3.2 Additional Analysis of NRPS Adenylation Domain Specificities with NRPSpredictor2

While antiSMASH provides a comprehensive analysis of secondary metabolite gene clusters on whole genome level, it sometimes may be of interest just to predict the monomers incorporated by NRPS proteins. In such cases, it is convenient to use the website of NRPSpredictor .

An overview on all options can be retrieved by clicking the “Help” button on top of the page.

3.2.1 Submitting NRPSpredictor2 Jobs

  1. 1.

    Open the NRPSpredictor webpage http://nrps.informatik.uni-tuebingen.de in the Web-browser.

  2. 2.

    Either copy and paste the FASTA-formatted amino acid sequence of the NRPS into the text box, or upload a FASTA-file via the “Choose file” button. Alternatively, paste the manually extracted Signature sequences into the search field/upload a file and select the “Signatures” checkbox as “Filetype”.

  3. 3.

    As a standard, NRPSpredictor uses the bacterial models for prediction. If the sequence to analyze is of fungal origin, select “fungal” in the “Type of predictor” checkbox.

  4. 4.

    Start the NRPSpredictor calculation by pressing the “Submit” button.

3.2.2 Browsing NRPSpredictor2 Results

  1. 1.

    A table containing all the prediction results is displayed for every A-domain that was identified in the query sequence (see Subheading 2.2 for details on the output) (Fig. 2).

  2. 2.

    A text file containing a table of the results can be downloaded by clicking on the “Report file” link at the top of the NRPSpredictor2 results page.

3.3 Additional Analysis of NRPS Condensation Domains by Phylogenetic Classification with NaPDoS

In addition to the information provided by antiSMASH and NRPSpredictor , phylogenetic analyses of the NRPS can provide additional information on the function and the relation to known biosynthetic pathways.

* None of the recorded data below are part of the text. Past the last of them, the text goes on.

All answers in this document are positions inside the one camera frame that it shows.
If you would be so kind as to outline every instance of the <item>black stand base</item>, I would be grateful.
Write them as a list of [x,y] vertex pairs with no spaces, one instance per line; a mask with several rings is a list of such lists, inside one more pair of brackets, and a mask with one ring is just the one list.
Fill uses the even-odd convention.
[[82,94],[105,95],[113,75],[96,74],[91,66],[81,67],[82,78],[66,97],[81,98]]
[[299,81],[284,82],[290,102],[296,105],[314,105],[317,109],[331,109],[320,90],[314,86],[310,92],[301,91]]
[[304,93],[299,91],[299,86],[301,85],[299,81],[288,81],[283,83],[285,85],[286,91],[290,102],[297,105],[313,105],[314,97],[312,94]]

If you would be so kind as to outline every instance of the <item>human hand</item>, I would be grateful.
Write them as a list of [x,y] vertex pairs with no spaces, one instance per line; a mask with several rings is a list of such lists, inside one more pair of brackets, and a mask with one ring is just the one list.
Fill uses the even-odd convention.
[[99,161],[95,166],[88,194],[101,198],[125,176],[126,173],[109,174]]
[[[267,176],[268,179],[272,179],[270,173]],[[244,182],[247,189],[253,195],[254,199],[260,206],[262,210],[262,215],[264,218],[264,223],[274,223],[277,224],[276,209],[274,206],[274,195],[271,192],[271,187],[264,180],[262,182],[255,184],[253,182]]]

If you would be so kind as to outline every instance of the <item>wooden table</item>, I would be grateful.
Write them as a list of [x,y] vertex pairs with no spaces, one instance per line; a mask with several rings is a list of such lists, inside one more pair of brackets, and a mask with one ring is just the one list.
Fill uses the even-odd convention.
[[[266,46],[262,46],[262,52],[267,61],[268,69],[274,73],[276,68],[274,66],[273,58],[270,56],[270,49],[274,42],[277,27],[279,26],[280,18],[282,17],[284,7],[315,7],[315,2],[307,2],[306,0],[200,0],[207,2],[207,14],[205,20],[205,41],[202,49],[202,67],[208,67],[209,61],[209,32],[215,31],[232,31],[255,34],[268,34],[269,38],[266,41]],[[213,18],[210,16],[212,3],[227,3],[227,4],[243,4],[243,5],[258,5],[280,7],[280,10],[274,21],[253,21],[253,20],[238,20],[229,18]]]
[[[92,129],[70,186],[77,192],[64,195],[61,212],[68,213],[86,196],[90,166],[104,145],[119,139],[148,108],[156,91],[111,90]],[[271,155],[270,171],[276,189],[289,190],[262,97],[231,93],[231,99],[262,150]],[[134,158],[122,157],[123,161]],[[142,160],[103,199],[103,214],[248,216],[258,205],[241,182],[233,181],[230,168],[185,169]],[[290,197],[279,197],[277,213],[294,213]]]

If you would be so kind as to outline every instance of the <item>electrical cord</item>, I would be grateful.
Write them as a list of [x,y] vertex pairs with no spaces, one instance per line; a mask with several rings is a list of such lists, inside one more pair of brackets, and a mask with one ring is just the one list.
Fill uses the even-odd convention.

A detailed description on all NaPDoS functions can be retrieved by clicking the “Tutorial” tab on the NaPDoS homepage.

3.3.1 Submitting NaPDoS Jobs

  1. 1.

    Open the NaPDoS webpage at http://napdos.ucsd.edu/ in the Web-browser.

  2. 2.

    Select the “Run Analysis” tab.

  3. 3.

    Select the domain type you want to analyze (“KS-domain” or “C-domain”).

  4. 4.

    Select the query type depending on the data you want to analyze: choices are (1) “Predicted protein sequences (amino acid)” for amino acid queries; (2) “Predicted coding sequences or PCR products (DNA)” for DNA sequences of PKS or NRPS genes; (3) “Genome or metagenome contigs (DNA)” for DNA sequences of (meta)genomes.

  5. 5.

    Either copy and paste the query data into the “Query sequence” in protein or nucleotide FASTA format into text box, or select a file containing the data for upload.

  6. 6.

    Start NaPDos analysis (with standard parameters) by clicking the “SEEK” button, then “Submit Job” in the next page.

  7. 7.

    By clicking on “Advanced Settings” you have the possibility to influence the parameters used for domain identification, i.e., defining e-values, alignment lengths and number of displayed hits (see Note 6 ).

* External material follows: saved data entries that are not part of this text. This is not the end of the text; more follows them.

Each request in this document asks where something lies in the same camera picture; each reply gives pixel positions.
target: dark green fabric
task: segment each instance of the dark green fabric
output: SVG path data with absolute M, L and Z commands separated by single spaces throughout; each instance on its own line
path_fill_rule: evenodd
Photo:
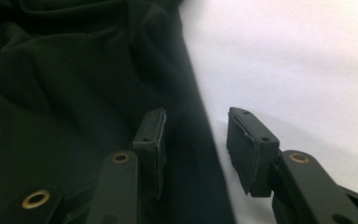
M 233 223 L 191 72 L 180 1 L 0 1 L 0 216 L 27 189 L 98 178 L 145 112 L 167 110 L 153 222 Z

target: black cloth
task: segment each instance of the black cloth
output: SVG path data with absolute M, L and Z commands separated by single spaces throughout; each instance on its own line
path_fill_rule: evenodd
M 0 0 L 0 216 L 17 195 L 70 194 L 167 110 L 155 223 L 233 223 L 181 34 L 180 1 Z

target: clip jaw
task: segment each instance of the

3.3.2 Browsing and Downloading the NaPDoS Results

  1. 1.

    Shortly after submitting the NaPDoS job, the results of the Database Search are displayed in a table. In “Genome or metagenome contigs (DNA)”-mode, first a table of the identified domains and their coordinates is presented. By clicking on “Get more info” a more detailed table is shown. If “Predicted protein sequences (amino acid)” or “Predicted coding sequences or PCR products (DNA)” was chosen as search mode, an equivalent detailed table containing information on the identified domains, similar pathways and a classification (see also Subheading 2) is displayed directly.

  2. 2.

    If a similar pathway was identified, information about this pathway can be obtained by clicking on the link in the table.

  3. 3.

    For further analyses, individual hits or all hits can be selected.

  4. 4.

    To download the table as tab-delimited text file use the “DOWNLOAD” link.

  5. 5.

    At the bottom of the page, options can be selected to download.

    1. (a)

      The identified NRPS C-domains in FASTA format.

    2. (b)

      The NaPDoS alignment containing the query sequences and the best hits against the NaPDoS database.

    3. (c)

      The phylogenetic trees as SVG graphics files or in Newick format for use in other phylogenetic software, for example Dendroscope [40].

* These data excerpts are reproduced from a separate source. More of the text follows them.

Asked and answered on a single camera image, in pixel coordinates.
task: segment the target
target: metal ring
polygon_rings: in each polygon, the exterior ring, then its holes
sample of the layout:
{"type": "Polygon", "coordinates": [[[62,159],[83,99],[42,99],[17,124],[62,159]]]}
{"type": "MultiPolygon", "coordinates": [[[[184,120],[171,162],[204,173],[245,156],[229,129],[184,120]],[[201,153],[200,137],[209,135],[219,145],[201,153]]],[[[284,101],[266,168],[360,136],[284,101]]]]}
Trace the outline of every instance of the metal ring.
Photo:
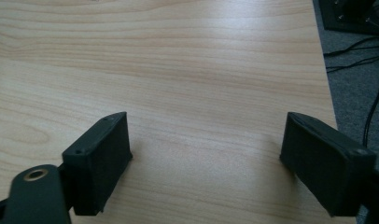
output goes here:
{"type": "Polygon", "coordinates": [[[35,181],[37,179],[41,179],[42,177],[46,176],[48,174],[48,170],[46,169],[37,169],[33,170],[23,178],[25,181],[35,181]]]}

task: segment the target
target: table surface
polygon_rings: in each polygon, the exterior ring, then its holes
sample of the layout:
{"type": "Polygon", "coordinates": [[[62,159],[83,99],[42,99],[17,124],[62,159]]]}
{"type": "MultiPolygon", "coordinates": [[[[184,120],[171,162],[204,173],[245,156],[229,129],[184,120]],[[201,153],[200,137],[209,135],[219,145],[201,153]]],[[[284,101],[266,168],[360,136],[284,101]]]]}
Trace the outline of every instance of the table surface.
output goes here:
{"type": "Polygon", "coordinates": [[[74,223],[354,223],[278,159],[288,111],[335,125],[312,1],[0,1],[0,200],[120,111],[134,158],[74,223]]]}

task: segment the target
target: black bracket
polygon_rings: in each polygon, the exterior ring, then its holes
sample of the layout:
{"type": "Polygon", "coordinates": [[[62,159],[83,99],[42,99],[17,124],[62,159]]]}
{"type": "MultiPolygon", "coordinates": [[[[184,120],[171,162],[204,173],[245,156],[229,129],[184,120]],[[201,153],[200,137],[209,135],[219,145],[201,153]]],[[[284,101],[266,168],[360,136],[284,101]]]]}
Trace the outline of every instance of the black bracket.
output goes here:
{"type": "Polygon", "coordinates": [[[375,0],[318,0],[326,30],[379,35],[375,0]]]}
{"type": "Polygon", "coordinates": [[[102,118],[63,153],[61,166],[36,166],[13,179],[0,223],[71,223],[71,207],[96,216],[132,157],[126,113],[102,118]]]}
{"type": "Polygon", "coordinates": [[[379,223],[372,151],[318,119],[290,112],[280,159],[332,217],[354,217],[363,204],[370,211],[367,221],[379,223]]]}

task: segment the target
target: black plastic block
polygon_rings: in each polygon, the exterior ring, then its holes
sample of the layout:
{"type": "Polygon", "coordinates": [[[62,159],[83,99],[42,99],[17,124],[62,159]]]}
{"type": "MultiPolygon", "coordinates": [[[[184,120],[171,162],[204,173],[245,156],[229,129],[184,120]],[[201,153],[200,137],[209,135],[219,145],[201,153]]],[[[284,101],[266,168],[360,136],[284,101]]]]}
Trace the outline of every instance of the black plastic block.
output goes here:
{"type": "Polygon", "coordinates": [[[353,217],[376,155],[322,121],[290,112],[280,159],[332,217],[353,217]]]}
{"type": "Polygon", "coordinates": [[[76,215],[103,212],[132,157],[125,112],[100,119],[63,153],[64,174],[74,188],[70,200],[76,215]]]}

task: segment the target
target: wire
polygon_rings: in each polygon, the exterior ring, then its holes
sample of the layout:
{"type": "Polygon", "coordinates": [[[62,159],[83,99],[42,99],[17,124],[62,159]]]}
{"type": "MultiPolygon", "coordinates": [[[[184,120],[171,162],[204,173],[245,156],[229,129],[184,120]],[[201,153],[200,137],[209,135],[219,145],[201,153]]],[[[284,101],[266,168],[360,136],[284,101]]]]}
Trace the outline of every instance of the wire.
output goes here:
{"type": "Polygon", "coordinates": [[[372,120],[373,114],[375,113],[375,109],[378,106],[378,103],[379,103],[379,91],[378,91],[378,94],[376,95],[375,100],[373,101],[371,110],[368,113],[367,121],[365,122],[364,134],[363,134],[363,146],[364,147],[367,147],[367,145],[368,145],[368,135],[369,135],[369,131],[370,131],[371,120],[372,120]]]}
{"type": "Polygon", "coordinates": [[[371,18],[368,18],[366,22],[369,22],[371,25],[374,25],[379,28],[379,23],[376,21],[371,20],[371,18]]]}
{"type": "Polygon", "coordinates": [[[351,50],[353,51],[353,50],[361,50],[361,49],[379,49],[379,45],[378,46],[370,46],[370,47],[358,48],[358,49],[351,49],[351,50]]]}
{"type": "Polygon", "coordinates": [[[346,49],[341,49],[341,50],[337,50],[337,51],[334,51],[334,52],[325,53],[323,55],[324,55],[324,57],[335,57],[335,56],[347,53],[350,50],[355,50],[356,46],[362,45],[362,44],[364,44],[366,42],[369,42],[369,41],[372,41],[372,40],[376,40],[376,39],[379,39],[379,36],[372,36],[372,37],[368,37],[368,38],[362,39],[362,40],[354,43],[353,45],[349,46],[346,49]]]}
{"type": "Polygon", "coordinates": [[[330,67],[326,67],[326,69],[332,69],[332,70],[327,71],[327,73],[333,73],[333,72],[336,72],[336,71],[339,71],[339,70],[343,70],[343,69],[347,69],[347,68],[352,68],[352,67],[360,66],[360,65],[363,65],[363,64],[375,63],[377,61],[379,61],[379,56],[363,59],[363,60],[360,60],[358,62],[349,64],[349,65],[330,66],[330,67]]]}

3.4 Structure-based search against All NRPs Contained in Norine

3.4.1 Submitting Structure Search to Norine

This step can be performed either directly from the antiSMASH result pages by using the direct link to fingerprint search in Norine, or using the “structure search” tab of the Norine tool.

  1. 1.

    Open http://bioinfo.lifl.fr/norine in the Web-browser.

  2. 2.

    Select “structure search” tab on top of the page. The editor shown in Fig. 4 is open in the page.

  3. 3.

    Draw your peptide in monomer representation using the editor (Fig. 4).

    1. (a)

      Choose the monomers composing the query peptide. To search for a specific monomer, you can use the search box at the top of the menu at the left side of the editor. Clicking on one or several monomers will select them. It clusters them at the same position of the peptide, enabling, for example, searching for both isomers or for the monomer list obtained by analysing a NRPS. The list of all chosen monomers is shown in the box at the bottom of the menu. Once the monomer(s) are chosen, click on the main window of the editor to place it.

    2. (b)

      Add bonds between the monomers. To connect a monomer to another one, click on it, then go to the monomer you want to connect to. To create a double link, when the monomers are linked by two different chemical bonds, repeat the process. Clicking on the link will erase it.

  4. 4.

    The designed peptide is automatically translated in a graph representation (see Note 7 for a detailed description) in the text box under the editor. Once the peptide is complete, click on “Submit” button. Two searches are performed in one submission. The structure-based search [34] outputs all the peptides containing exactly the complete query structure, called pattern. One pattern can be composed of one or more fragments. The “monomer composition fingerprint search” [35] is a matching performed by calculating a distance between the query and the peptides represented as fingerprints.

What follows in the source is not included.